Work task:
Transcribe all of the data verbatim, please, and leave out its pictures.

*** Opening of Data excerpt ***

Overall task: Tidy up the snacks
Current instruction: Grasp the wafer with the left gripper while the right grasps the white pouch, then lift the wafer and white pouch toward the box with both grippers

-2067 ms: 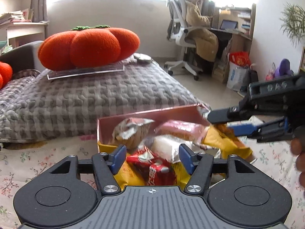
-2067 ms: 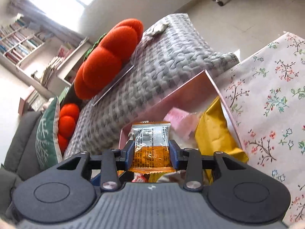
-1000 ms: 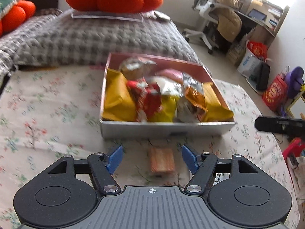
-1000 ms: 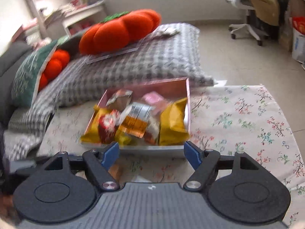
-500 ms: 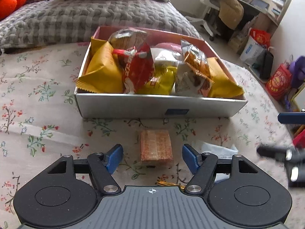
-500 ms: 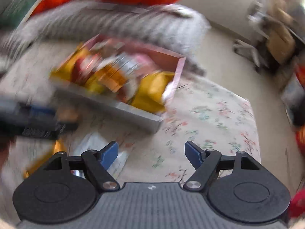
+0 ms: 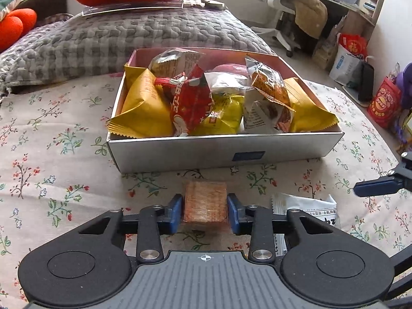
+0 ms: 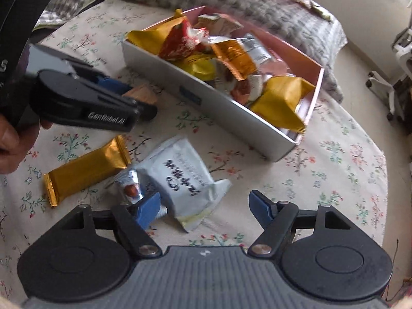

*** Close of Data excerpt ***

Task result:
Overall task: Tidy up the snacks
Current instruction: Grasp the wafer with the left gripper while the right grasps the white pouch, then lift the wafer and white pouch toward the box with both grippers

-2067 ms: 
-2067 ms: 
-1000 ms: 
-1000 ms: 
-500 ms: 
-500 ms: 
+0 ms: 
+0 ms: 

That finishes the exercise.